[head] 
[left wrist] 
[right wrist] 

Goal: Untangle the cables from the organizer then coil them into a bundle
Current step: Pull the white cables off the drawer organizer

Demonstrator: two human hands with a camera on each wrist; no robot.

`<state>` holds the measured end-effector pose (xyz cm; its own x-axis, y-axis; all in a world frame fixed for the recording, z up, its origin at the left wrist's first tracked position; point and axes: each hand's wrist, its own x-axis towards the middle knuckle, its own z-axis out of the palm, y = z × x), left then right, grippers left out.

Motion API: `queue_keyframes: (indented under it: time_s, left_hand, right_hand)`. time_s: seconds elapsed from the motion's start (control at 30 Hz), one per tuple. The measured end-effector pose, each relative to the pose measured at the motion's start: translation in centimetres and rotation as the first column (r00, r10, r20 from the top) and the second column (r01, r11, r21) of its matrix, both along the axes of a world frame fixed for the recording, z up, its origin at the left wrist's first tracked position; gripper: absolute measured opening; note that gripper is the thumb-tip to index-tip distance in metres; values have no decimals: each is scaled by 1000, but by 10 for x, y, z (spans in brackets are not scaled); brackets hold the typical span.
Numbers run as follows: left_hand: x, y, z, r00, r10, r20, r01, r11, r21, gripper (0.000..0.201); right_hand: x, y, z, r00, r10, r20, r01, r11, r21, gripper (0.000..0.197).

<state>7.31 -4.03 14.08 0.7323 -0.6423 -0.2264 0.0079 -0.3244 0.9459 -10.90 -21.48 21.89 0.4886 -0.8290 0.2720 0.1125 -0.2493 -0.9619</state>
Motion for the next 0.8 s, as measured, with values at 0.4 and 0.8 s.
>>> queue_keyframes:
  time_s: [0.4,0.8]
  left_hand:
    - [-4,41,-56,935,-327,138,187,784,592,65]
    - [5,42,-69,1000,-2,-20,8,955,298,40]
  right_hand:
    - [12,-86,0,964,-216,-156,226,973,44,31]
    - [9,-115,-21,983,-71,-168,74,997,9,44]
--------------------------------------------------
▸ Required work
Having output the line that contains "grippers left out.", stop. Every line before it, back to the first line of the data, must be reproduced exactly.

▸ Exercise answer
[head] 
[left wrist] 
[right wrist] 

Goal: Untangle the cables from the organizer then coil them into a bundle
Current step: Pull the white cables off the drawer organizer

Demonstrator: two human hands with a camera on each wrist; no robot.

`<state>` holds the measured end-effector pose (xyz cm; its own x-axis, y-axis; all in a world frame fixed for the recording, z up, its origin at the left wrist's first tracked position; point and axes: each hand's wrist, its own x-axis towards the middle knuckle, its own z-axis out of the palm, y = z × x), left then right, grippers left out.

This completes the answer to the exercise.